__Exercise instructions__
From the data below, return the exact lines starting at the line containing "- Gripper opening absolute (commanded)" and ending at the line containing "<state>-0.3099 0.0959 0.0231", both included, and nothing else.

__Data block__
-------------------------

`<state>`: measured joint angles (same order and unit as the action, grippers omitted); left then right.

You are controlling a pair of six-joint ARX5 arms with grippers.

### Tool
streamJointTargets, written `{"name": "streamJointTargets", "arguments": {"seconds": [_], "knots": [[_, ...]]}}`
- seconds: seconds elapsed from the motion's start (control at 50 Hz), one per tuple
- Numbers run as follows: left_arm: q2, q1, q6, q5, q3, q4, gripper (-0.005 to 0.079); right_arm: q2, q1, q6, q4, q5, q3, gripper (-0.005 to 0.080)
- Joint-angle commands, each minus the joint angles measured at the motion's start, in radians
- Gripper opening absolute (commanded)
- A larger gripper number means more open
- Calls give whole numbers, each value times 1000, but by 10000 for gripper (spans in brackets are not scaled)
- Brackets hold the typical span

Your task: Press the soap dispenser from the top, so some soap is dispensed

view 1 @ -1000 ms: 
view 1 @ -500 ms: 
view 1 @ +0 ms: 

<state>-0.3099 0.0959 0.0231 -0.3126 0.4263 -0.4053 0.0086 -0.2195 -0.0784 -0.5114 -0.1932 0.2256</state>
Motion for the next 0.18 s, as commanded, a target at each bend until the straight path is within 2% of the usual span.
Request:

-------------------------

__Exercise solution__
- Gripper opening absolute (commanded)
- A larger gripper number means more open
- Calls give whole numbers, each value times 1000, but by 10000 for gripper (spans in brackets are not scaled)
- Brackets hold the typical span

Your task: Press the soap dispenser from the top, so some soap is dispensed

view 1 @ -1000 ms: 
view 1 @ -500 ms: 
view 1 @ +0 ms: 

<state>-0.3099 0.0959 0.0231 -0.3126 0.4263 -0.4053 0.0086 -0.2195 -0.0784 -0.5114 -0.1932 0.2256</state>

No more output is required.